FGR is a multifactorial disturbance of fetal nutrition causing short- and long-term consequences. Severe maternal comorbidities or gestational complications were not included in this study. Such methodology helped determine the relations between fetal HRV and growth without any repercussions from maternal autonomic dysfunction. However, the aetiological reason for FGR is still under question or undetermined in the majority of cases. Idiopathic FGR is associated with placental disorders [17]. Therefore, screening for FGR is a key point in the management of patients. The humanitarian crisis caused by armed conflict necessitates the use of low-resource techniques. During armed conflict, access to obstetric care can be limited (e.g. due to the urgent need to relocate or to stay in a bomb shelter), thus increasing the need for reliable wireless fetal monitoring technologies. Our results demonstrated a certain potential for NI-FECG in measuring fetal growth, further research involving a larger study cohort is required. This technique could promote better wireless monitoring in the event of fetal arrhythmia or any suspicion of fetal deterioration.

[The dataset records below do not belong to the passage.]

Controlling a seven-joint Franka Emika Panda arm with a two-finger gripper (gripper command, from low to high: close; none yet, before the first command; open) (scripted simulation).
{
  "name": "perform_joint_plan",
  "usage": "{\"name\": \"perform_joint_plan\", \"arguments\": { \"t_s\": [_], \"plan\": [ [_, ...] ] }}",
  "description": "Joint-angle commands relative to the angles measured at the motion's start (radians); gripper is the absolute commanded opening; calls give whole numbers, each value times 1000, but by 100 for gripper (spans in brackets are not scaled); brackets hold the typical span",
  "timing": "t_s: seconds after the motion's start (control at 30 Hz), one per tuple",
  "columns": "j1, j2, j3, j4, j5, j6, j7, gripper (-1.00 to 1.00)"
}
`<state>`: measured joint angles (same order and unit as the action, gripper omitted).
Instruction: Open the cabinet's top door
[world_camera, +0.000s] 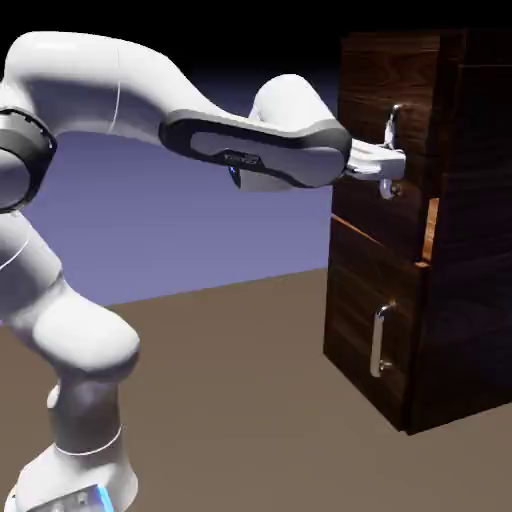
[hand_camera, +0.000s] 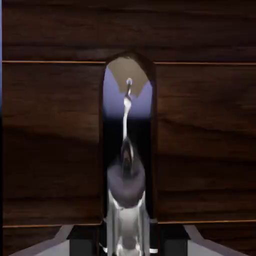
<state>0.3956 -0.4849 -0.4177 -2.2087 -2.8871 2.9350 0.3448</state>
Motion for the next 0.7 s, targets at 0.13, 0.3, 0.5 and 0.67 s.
{"name": "perform_joint_plan", "arguments": {
  "t_s": [0.13,0.3,0.5,0.67],
  "plan": [
    [-175,-46,156,-78,202,-31,-137,-100],
    [-325,-111,300,-161,420,-69,-282,-100],
    [-457,-202,448,-255,681,-123,-448,-100],
    [-522,-281,549,-323,898,-184,-585,-100]
  ]
}}
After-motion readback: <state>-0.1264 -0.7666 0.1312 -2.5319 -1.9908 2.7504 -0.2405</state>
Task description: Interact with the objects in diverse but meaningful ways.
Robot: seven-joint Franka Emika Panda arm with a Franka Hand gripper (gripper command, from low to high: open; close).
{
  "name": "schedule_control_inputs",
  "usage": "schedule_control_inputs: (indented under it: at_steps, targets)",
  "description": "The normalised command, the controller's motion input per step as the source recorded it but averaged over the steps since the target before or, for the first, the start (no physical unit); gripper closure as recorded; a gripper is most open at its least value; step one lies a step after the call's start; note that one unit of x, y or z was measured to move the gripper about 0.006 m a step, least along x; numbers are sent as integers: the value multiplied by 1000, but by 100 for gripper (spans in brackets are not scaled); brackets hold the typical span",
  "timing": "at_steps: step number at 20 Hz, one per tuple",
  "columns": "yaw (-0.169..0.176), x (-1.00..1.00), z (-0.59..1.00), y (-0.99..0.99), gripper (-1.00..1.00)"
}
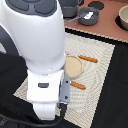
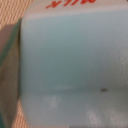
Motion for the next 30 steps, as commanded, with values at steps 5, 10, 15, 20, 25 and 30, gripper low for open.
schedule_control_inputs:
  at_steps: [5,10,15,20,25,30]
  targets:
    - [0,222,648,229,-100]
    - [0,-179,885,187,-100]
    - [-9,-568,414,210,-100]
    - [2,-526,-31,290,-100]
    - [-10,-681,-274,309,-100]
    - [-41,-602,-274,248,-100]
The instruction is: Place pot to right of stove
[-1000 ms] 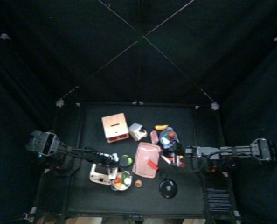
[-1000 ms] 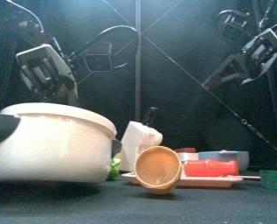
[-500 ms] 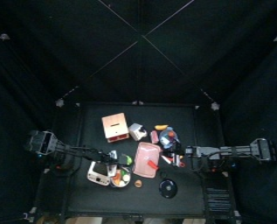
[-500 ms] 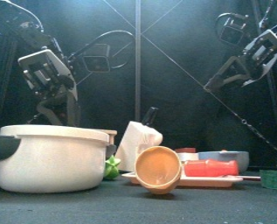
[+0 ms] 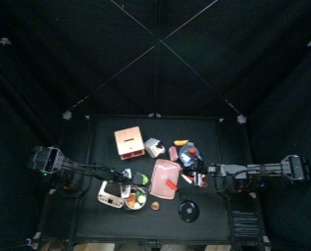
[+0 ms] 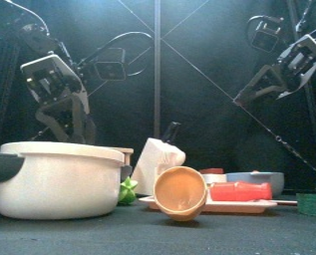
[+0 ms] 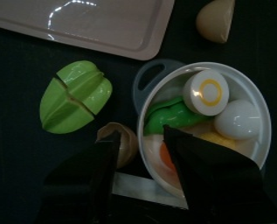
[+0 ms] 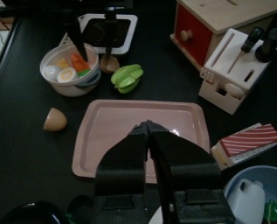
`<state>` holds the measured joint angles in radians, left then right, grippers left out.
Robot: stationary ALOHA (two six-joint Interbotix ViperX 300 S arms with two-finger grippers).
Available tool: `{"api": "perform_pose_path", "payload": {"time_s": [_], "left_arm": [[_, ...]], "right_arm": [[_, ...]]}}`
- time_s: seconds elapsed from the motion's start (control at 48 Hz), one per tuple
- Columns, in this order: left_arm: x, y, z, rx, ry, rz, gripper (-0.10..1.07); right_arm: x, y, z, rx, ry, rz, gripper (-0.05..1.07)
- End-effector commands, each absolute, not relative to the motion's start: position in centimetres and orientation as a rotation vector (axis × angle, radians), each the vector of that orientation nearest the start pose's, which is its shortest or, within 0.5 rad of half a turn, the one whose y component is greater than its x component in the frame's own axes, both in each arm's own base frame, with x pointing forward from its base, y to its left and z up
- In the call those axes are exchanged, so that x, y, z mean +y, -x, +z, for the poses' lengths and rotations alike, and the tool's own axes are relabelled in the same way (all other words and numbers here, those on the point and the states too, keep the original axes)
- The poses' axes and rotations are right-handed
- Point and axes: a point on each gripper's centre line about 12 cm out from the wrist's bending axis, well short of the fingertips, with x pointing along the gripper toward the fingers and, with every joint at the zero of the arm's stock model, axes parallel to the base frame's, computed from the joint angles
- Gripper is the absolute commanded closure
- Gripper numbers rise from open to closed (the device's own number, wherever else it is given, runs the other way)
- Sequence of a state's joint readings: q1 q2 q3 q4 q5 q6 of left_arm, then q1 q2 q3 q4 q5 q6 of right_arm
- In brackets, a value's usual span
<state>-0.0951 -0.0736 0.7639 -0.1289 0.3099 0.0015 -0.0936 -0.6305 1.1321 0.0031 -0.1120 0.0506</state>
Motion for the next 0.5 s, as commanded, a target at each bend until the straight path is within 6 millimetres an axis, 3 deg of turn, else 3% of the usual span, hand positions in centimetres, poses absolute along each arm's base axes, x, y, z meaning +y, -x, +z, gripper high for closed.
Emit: {"api": "perform_pose_path", "payload": {"time_s": [0.0,0.229,0.479], "left_arm": [[-3.7,-33.9,16.2,0.926,0.068,-0.071,0.16],[-4.8,-33.6,17.8,0.866,-0.031,-0.126,0.17],[-8.8,-32.5,17.7,0.885,-0.114,-0.247,0.17]], "right_arm": [[-2.3,-24.4,22.0,0.373,-0.072,-0.102,1.02],[-2.2,-24.4,21.9,0.385,-0.073,-0.101,1.02],[-2.2,-24.3,21.8,0.387,-0.073,-0.099,1.02]]}}
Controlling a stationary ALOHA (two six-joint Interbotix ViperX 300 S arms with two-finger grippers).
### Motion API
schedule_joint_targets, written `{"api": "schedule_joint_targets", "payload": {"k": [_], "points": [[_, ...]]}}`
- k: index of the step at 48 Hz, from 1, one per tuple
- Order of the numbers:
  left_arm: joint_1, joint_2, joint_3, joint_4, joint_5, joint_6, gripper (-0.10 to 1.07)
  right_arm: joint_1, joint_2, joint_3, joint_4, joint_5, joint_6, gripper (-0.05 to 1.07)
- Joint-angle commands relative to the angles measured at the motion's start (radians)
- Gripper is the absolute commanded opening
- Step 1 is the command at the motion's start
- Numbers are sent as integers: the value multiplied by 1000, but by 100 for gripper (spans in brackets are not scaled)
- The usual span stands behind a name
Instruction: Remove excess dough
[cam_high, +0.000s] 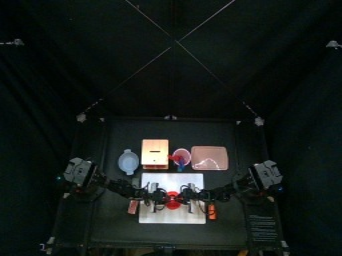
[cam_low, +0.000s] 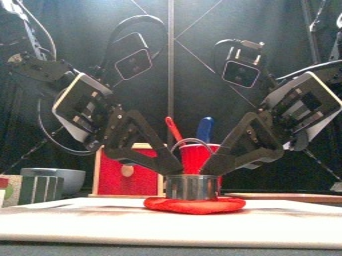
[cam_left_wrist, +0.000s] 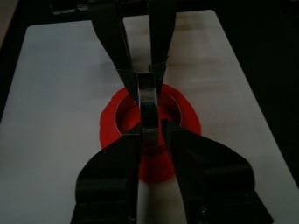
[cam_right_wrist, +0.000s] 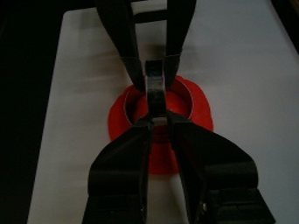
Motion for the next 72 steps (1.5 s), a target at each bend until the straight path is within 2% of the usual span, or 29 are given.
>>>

The generalizability of this study is limited by the small number of observed FGR cases. Lower gestational age at birth in FGR was to be expected. The long time interval between NI-FECG and delivery could be also a limitation for this research. In addition, the findings were not corroborated by repeating NI-FECG prior to delivery. Receiver operating characteristic analysis could be the next stage in investigating efficient diagnostic algorithms based on fetal NI-FECG. Since FGR is a model for the study of fetal programming, the investigation of fetal autonomic maldevelopment could help to create novel antenatal markers for the diseases of adulthood. FGR is associated with an increased rate of cardiac abnormalities and arrhythmia. The systems based on NI-FECG can improve wireless fetal monitoring [2, 18].
Conclusions
SI demonstrated a correlation with gestational age at birth. This variable could be of use in the advancement of conventional management of FGR and has potential for further research.
Acknowledgements
The author appreciates the help of the Staff of the Kharkiv Municipal Perinatal Center.
Conflict of interest
The author declares no conflict of interest.
Funding
The author declares that no financial support was received for this study.
Data availability
All data and materials are available from the author.